Excerpts from a dataset
↓↓↓

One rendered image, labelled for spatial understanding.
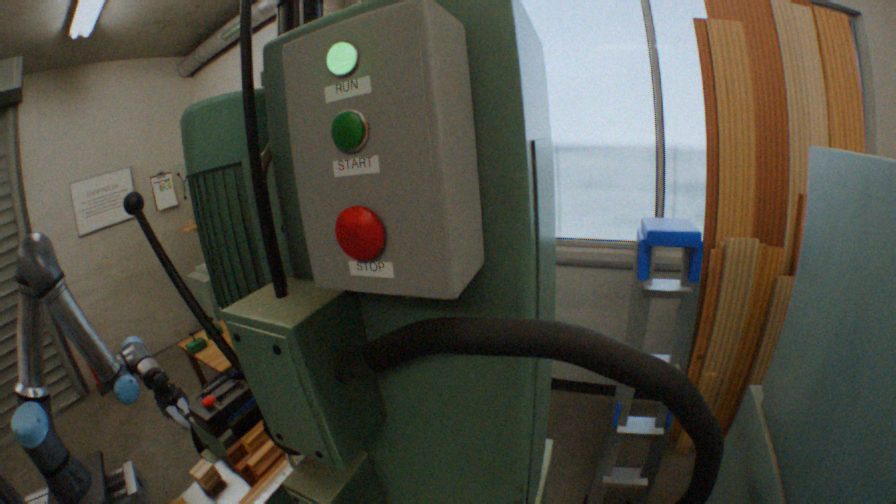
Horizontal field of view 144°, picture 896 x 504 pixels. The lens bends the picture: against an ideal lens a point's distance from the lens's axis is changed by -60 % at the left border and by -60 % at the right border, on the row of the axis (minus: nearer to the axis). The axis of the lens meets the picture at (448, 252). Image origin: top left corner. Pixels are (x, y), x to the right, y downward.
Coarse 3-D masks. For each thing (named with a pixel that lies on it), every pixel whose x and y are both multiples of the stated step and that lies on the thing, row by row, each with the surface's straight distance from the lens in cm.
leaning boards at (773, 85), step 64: (704, 0) 177; (768, 0) 188; (704, 64) 163; (768, 64) 175; (832, 64) 192; (768, 128) 169; (832, 128) 184; (768, 192) 169; (704, 256) 164; (768, 256) 159; (704, 320) 161; (768, 320) 162; (704, 384) 167
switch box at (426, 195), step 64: (320, 64) 21; (384, 64) 19; (448, 64) 20; (320, 128) 21; (384, 128) 18; (448, 128) 18; (320, 192) 21; (384, 192) 19; (448, 192) 18; (320, 256) 23; (384, 256) 20; (448, 256) 18
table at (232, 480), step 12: (204, 456) 88; (216, 456) 86; (216, 468) 79; (228, 468) 77; (228, 480) 75; (240, 480) 74; (192, 492) 77; (204, 492) 76; (216, 492) 74; (228, 492) 73; (240, 492) 72
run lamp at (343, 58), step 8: (336, 48) 20; (344, 48) 20; (352, 48) 20; (328, 56) 20; (336, 56) 20; (344, 56) 19; (352, 56) 19; (328, 64) 20; (336, 64) 20; (344, 64) 19; (352, 64) 20; (336, 72) 20; (344, 72) 20
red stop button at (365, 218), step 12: (348, 216) 19; (360, 216) 19; (372, 216) 19; (336, 228) 20; (348, 228) 19; (360, 228) 19; (372, 228) 19; (348, 240) 20; (360, 240) 19; (372, 240) 19; (348, 252) 20; (360, 252) 19; (372, 252) 19
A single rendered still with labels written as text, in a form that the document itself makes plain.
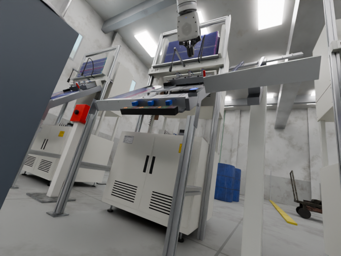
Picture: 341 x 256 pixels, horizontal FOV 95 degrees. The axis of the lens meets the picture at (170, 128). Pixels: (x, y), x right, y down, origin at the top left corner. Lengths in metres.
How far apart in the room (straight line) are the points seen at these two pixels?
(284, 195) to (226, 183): 6.87
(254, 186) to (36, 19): 0.84
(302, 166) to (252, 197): 10.13
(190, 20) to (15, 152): 0.74
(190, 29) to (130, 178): 0.99
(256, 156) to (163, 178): 0.59
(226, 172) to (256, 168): 3.24
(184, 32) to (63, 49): 0.49
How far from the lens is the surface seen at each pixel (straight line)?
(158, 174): 1.09
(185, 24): 0.82
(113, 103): 1.08
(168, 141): 1.10
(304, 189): 10.71
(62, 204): 1.22
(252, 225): 0.73
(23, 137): 0.50
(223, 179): 3.93
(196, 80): 1.32
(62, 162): 1.55
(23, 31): 0.54
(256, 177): 0.72
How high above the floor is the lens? 0.36
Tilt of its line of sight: 16 degrees up
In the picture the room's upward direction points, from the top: 12 degrees clockwise
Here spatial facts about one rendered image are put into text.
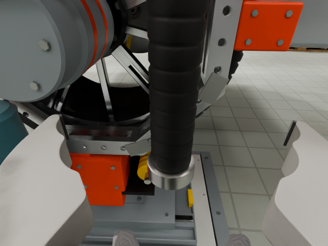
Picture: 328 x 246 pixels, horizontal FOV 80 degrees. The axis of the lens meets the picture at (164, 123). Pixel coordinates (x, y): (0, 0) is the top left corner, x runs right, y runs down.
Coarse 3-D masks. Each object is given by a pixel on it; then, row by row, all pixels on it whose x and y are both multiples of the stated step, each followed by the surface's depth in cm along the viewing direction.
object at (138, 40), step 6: (144, 6) 69; (144, 12) 70; (138, 18) 71; (144, 18) 71; (132, 24) 72; (138, 24) 72; (144, 24) 72; (114, 36) 78; (132, 36) 78; (126, 42) 80; (132, 42) 79; (138, 42) 79; (144, 42) 79; (132, 48) 81; (138, 48) 81; (144, 48) 81
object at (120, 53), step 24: (120, 0) 38; (144, 0) 38; (120, 24) 44; (120, 48) 43; (144, 72) 45; (48, 96) 52; (72, 96) 57; (96, 96) 62; (120, 96) 64; (144, 96) 60; (72, 120) 51; (96, 120) 51; (120, 120) 51; (144, 120) 50
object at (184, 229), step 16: (176, 192) 89; (176, 208) 82; (192, 208) 80; (176, 224) 74; (192, 224) 74; (96, 240) 71; (112, 240) 71; (144, 240) 70; (160, 240) 69; (176, 240) 69; (192, 240) 69
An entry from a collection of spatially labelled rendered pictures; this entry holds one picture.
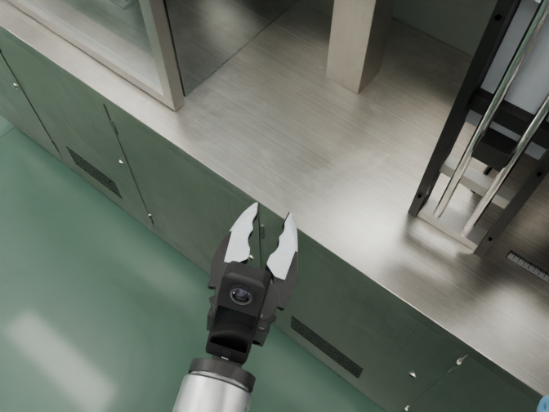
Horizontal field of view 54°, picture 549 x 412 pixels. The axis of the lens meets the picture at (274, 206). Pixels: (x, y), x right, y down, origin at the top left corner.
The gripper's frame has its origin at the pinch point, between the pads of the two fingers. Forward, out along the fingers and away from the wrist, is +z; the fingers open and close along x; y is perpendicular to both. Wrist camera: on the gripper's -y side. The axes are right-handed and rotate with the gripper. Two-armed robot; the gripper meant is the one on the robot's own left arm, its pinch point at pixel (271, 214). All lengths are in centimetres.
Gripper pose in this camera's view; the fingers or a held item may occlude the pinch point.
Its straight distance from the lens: 64.6
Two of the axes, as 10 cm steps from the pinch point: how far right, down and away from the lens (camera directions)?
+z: 2.6, -8.3, 5.0
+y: -1.3, 4.8, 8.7
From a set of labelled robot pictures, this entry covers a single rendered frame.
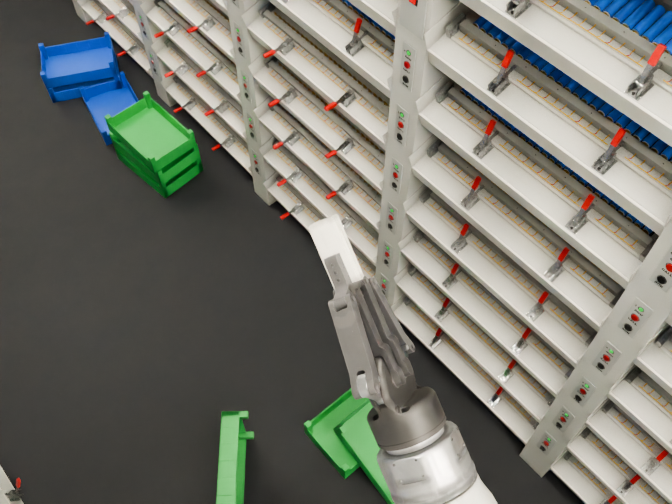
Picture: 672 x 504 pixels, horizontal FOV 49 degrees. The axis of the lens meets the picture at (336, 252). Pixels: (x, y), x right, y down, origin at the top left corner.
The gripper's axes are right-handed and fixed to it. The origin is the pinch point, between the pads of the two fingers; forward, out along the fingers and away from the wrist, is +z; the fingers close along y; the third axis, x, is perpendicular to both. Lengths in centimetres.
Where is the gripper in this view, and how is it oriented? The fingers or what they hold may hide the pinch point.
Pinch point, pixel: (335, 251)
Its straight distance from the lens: 74.4
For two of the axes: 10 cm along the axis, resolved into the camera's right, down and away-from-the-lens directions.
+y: -3.8, 2.2, -9.0
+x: -8.4, 3.3, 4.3
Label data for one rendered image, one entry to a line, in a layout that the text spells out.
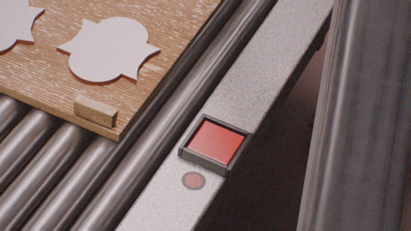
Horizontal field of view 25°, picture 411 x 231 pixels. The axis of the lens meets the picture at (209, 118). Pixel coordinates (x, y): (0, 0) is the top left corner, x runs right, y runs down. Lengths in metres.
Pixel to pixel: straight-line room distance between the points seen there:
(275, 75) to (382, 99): 0.84
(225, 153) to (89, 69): 0.23
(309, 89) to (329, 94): 2.19
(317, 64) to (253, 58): 1.43
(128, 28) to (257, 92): 0.21
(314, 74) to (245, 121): 1.50
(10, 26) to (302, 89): 1.49
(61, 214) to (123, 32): 0.32
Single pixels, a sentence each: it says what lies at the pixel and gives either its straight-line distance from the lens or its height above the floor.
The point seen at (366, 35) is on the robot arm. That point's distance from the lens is 0.53.
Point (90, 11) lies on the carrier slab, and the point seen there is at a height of 0.94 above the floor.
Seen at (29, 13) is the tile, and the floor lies 0.94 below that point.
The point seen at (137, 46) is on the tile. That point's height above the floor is 0.94.
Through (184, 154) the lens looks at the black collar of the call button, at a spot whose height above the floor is 0.92.
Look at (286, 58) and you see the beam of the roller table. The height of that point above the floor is 0.92.
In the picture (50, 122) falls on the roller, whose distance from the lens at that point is 1.26.
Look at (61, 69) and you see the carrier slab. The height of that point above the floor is 0.94.
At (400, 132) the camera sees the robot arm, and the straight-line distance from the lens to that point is 0.53.
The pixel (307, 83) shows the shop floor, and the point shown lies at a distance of 2.74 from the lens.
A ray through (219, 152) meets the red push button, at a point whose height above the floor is 0.93.
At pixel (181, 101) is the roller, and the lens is 1.29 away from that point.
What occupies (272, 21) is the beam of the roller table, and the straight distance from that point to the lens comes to 1.45.
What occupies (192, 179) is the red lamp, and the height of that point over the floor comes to 0.92.
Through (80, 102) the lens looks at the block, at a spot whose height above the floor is 0.96.
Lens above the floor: 1.82
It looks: 45 degrees down
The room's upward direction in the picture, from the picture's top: 10 degrees clockwise
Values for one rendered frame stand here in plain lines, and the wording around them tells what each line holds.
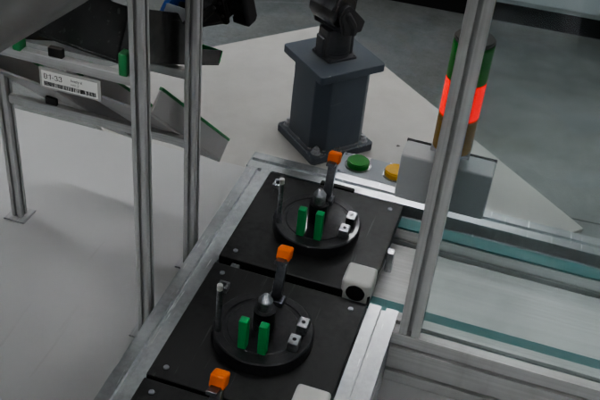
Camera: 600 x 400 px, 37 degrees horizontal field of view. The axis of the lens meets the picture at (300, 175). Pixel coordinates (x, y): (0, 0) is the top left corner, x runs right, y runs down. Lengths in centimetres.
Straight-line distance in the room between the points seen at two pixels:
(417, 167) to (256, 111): 82
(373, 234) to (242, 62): 78
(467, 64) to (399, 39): 316
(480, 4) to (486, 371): 55
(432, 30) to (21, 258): 307
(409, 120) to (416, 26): 242
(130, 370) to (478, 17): 64
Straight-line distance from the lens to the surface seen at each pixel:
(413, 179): 119
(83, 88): 119
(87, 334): 143
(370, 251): 143
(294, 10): 438
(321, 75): 169
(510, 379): 134
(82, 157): 179
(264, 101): 198
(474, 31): 105
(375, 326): 133
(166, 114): 135
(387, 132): 192
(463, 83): 108
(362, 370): 127
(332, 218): 145
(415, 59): 407
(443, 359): 134
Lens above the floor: 189
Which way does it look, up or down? 36 degrees down
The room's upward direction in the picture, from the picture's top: 6 degrees clockwise
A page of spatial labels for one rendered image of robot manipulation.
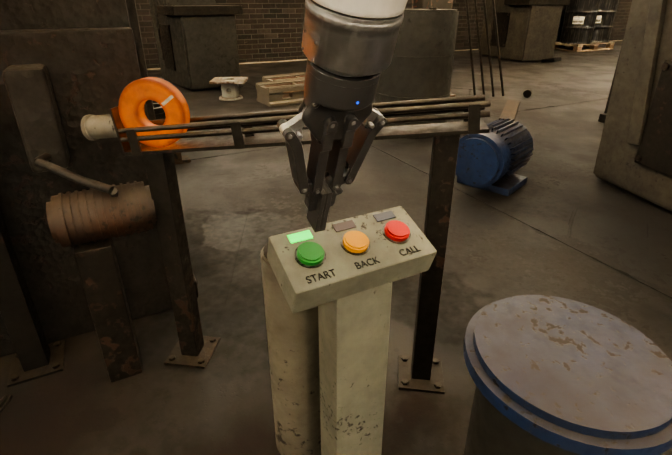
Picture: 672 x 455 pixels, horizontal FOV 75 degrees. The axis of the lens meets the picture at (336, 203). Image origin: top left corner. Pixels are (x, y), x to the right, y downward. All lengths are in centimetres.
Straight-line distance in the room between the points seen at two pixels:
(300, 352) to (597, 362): 50
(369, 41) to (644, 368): 65
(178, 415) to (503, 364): 82
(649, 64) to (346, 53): 231
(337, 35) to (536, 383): 56
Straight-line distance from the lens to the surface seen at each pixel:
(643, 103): 265
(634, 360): 86
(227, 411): 125
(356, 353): 75
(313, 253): 63
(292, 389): 96
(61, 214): 114
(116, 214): 114
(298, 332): 86
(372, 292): 69
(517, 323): 85
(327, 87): 44
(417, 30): 322
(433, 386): 129
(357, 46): 41
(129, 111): 110
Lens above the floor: 94
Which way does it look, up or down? 25 degrees down
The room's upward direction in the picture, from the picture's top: straight up
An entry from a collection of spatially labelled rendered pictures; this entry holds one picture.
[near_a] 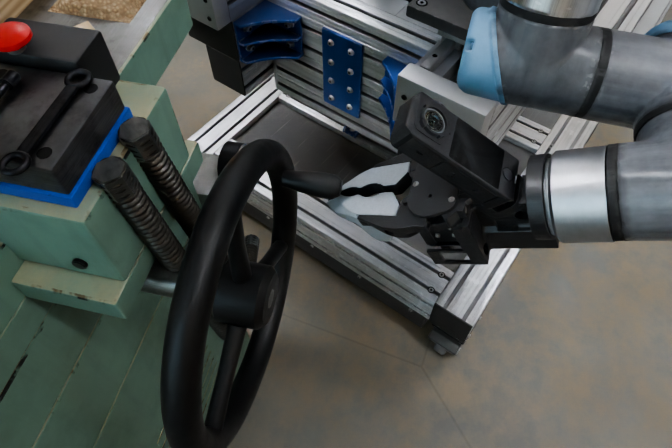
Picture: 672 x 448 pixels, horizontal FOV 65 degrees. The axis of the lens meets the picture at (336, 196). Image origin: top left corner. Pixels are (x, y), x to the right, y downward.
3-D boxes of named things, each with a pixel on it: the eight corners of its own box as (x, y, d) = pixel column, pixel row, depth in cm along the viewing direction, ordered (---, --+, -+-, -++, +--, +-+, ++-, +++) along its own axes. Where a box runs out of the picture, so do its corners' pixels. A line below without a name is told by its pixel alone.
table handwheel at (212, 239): (268, 431, 60) (166, 529, 32) (106, 391, 62) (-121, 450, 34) (321, 187, 66) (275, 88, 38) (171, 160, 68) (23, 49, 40)
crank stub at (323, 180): (340, 203, 51) (338, 198, 49) (283, 193, 52) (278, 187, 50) (345, 179, 52) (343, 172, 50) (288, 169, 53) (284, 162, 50)
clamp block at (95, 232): (124, 287, 43) (81, 228, 35) (-24, 256, 44) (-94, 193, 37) (192, 152, 51) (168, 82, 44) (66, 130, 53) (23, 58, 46)
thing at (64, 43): (77, 209, 36) (41, 157, 32) (-62, 181, 38) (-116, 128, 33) (156, 82, 44) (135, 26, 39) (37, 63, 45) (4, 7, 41)
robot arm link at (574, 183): (603, 203, 36) (605, 118, 41) (534, 207, 39) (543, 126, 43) (616, 260, 41) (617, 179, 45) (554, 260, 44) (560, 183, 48)
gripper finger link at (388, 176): (349, 226, 57) (429, 224, 52) (323, 193, 53) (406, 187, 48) (357, 203, 58) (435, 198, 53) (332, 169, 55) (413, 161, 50)

↑↑↑

Would you set down only the lines above from the line with "Its straight distance from the lens: 74.4" to the line with "Pixel to pixel: straight-line", both included, exactly as they stand and without the pictures?

# OUTPUT
Its straight distance from the lens: 74.4
For two of the axes: 10 cm along the axis, resolved into the camera's right, down and away-from-the-lens directions.
+y: -3.8, 2.2, -9.0
+x: -8.4, 3.3, 4.3
Label data for one rendered image, one entry to a line, in a layout that the text spells out.
Horizontal field of view 25°, picture 411 x 231 pixels. The axis of the lens meets the picture at (209, 118). Pixel coordinates (x, y): (0, 0) is the top left corner, x runs right, y runs down. Lengths in metres.
Pixel to pixel: straight-line room distance between the points seen there:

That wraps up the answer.